I recently watched a “Nature” program about the intelligence of birds in the corvid family -- jays, crows, ravens, and magpies. The program focused on crows. You can see the program in its entirety at the Nature web site: http://to.pbs.org/93LQ5C. It’s well-worth watching. Crows are very, very smart. I’m trying to figure out how I can test them here in our yard; three American Crows are frequent morning visitors. In the meantime, I’m testing the Blue Jays that come to our feeders. Some of the dog kibble I put out for the jays (see below) is contained beneath an upended small clear-plastic jar. You can see the food, and I assume the jays can, too. The jay have to move the jar to get that kibble. I’ve attached the jar to the feeder with a length of string so the jar doesn’t get carried off. For two days the jar sat untouched. This morning it had been tipped over, the kibble taken. I didn’t see it happen, though, so I don’t know how or who. I’ve reset the test. I’m keeping an eye on it. Photo below: a group of crows drinking from a puddle.

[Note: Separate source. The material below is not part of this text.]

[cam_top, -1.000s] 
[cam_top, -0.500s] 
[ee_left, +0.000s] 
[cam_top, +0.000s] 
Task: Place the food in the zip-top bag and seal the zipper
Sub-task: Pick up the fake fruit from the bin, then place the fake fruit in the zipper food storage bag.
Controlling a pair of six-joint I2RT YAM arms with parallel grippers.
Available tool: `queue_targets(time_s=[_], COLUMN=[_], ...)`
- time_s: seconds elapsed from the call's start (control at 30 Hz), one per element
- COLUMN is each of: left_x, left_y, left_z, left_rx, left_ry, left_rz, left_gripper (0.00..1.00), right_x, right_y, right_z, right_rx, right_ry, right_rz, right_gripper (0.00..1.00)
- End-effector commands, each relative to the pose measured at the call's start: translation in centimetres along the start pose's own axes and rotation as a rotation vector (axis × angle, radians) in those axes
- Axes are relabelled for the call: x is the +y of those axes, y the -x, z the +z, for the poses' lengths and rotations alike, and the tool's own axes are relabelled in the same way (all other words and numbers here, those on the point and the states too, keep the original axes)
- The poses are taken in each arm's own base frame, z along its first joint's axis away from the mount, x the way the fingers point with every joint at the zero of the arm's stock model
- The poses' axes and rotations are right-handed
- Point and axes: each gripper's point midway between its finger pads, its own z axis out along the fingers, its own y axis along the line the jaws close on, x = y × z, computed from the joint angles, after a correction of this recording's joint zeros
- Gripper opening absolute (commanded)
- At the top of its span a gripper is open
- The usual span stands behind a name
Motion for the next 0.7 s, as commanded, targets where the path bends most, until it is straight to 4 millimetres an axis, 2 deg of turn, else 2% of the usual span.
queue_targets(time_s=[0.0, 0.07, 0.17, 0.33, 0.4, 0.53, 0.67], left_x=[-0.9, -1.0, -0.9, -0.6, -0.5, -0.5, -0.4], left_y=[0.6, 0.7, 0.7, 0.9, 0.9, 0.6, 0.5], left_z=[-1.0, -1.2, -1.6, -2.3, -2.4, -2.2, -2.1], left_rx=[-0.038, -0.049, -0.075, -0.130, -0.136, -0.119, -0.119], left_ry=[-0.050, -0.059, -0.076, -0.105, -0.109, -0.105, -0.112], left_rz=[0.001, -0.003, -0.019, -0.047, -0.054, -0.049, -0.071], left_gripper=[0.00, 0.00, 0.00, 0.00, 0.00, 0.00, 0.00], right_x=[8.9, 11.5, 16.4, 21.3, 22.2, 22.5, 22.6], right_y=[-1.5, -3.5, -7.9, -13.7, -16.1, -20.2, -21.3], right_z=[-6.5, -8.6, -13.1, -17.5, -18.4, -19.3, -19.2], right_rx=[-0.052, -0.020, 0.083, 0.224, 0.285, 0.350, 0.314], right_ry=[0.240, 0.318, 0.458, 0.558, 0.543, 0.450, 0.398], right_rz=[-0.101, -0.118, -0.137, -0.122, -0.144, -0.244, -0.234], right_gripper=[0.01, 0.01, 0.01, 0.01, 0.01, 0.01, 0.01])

The first birds I saw in our yard Sunday morning appeared at 7:39, 11 minutes before sunrise. Two chickadees were hopping about in one of trees outside our bedroom windows. Within five minutes I also had seen two White-breasted Nuthatches, a Blue Jay, a Northern Cardinal, and a Red-bellied Woodpecker. By the time the sun could be seen on the treetops in our backyard, only the jay remained. Grackles appeared about 8:20, but the smaller birds were somewhere else. We have three jays that spend much time each day at our feeders. I’m putting dog kibble on our platform feeder. The jays work hard until they’ve taken it all and cached it somewhere in the neighborhood. They’re laying in supplies for winter.